Big moves are happening at DHL Supply Chain. The company just announced new executive appointments designed to sharpen its customer-first strategy and accelerate growth worldwide, as part of its Strategy 2030 vision.
Andries Retief steps in as Chief Development Officer (CDO), leading next-generation supply chain solutions and ensuring customer needs are embedded into strategy.
Marco Brüggemann becomes Chief Customer Officer (Europe), bringing deep experience in e-commerce transformation.
Bremer Pauw takes on Chief Customer Officer (Middle East & Africa), building on his record of leading high-performing, customer-focused teams.
These shifts are more than just titles.
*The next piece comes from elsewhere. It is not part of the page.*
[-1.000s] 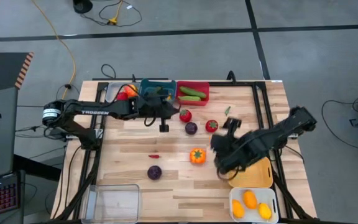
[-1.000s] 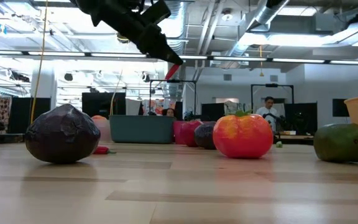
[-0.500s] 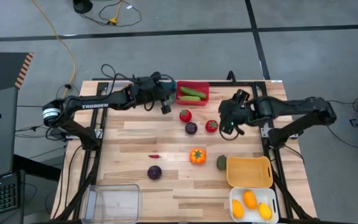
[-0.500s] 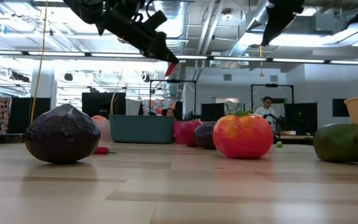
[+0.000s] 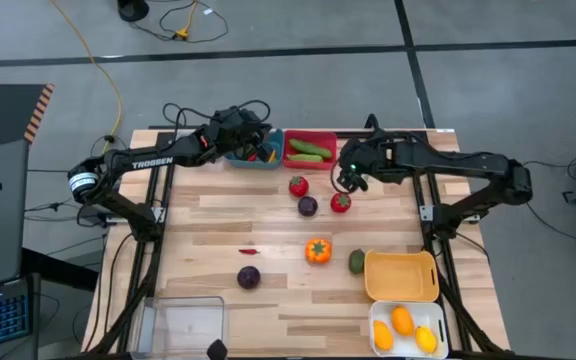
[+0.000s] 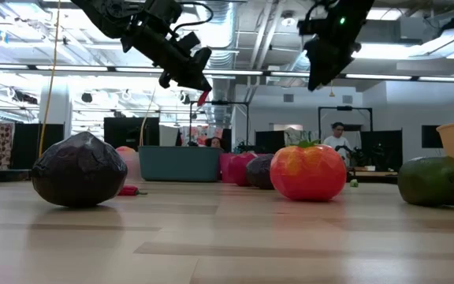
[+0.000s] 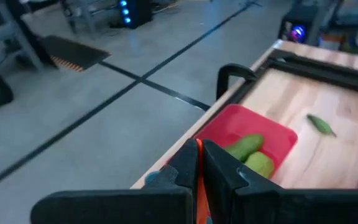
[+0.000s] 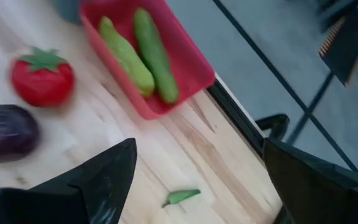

They reflect a clear message: in today’s world, customer-centricity isn’t a department — it’s the business model.
Why This Matters for Customer Success
The logistics industry isn’t the only one under pressure to evolve. Every B2B company is being judged on its ability to anticipate customer needs, deliver consistent value, and respond quickly to change.
DHL’s decision to expand its customer leadership network shows that:
Customer-first leadership scales globally. DHL isn’t leaving customer focus to chance. They’re embedding it into executive accountability at both global and regional levels. For CS leaders, the lesson is simple: if it’s not on the leadership agenda, it won’t scale. That’s the same principle we cover in our CS Leadership Strategies guide.
Local context matters. By appointing regional CCOs, DHL ensures customer experience feels tailored — not generic. For SaaS and CS teams, that means aligning success strategies with customer realities, not just rolling out one-size-fits-all playbooks. You can see this in action in our Customer Success Fundamentals, which stresses adapting frameworks to customer context.
Customer success drives growth. DHL is linking its growth plans directly to how well it serves and retains customers. This mirrors what we’ve been saying for years: CS isn’t cost center work — it’s revenue architecture. For a deeper dive, read how leaders are doing it in CS Revenue Strategy: Transform Teams Without Burnout.
If you want to see how other enterprises are reshaping their leadership structures around customer value, check out our breakdown of Sky’s Chief Customer Officer appointment and Smartsheet’s new CCO announcement.
What You Can Take Away
For readers of The CS Café, here’s how you can apply DHL’s playbook in your own roles:
Push for executive sponsorship. Make sure CS has a voice at the leadership table, not buried two levels down. See how other leaders made the leap in Customer Success Director Promotion Strategies.
Balance global consistency with local nuance. If you lead a global book of business, build frameworks that allow for regional flexibility. Our guide on US vs EMEA CS Strategies breaks this down with real-world examples.
Frame CS as growth, not support. Tie every success initiative to measurable business impact: renewals, expansions, advocacy. If you need a system, check out the Customer Success Lifecycle Automation Playbook.
When a global giant like DHL re-engineers its leadership structure around customers, it signals where the market is heading. CS leaders who embrace this shift early will protect revenue and earn boardroom-level influence.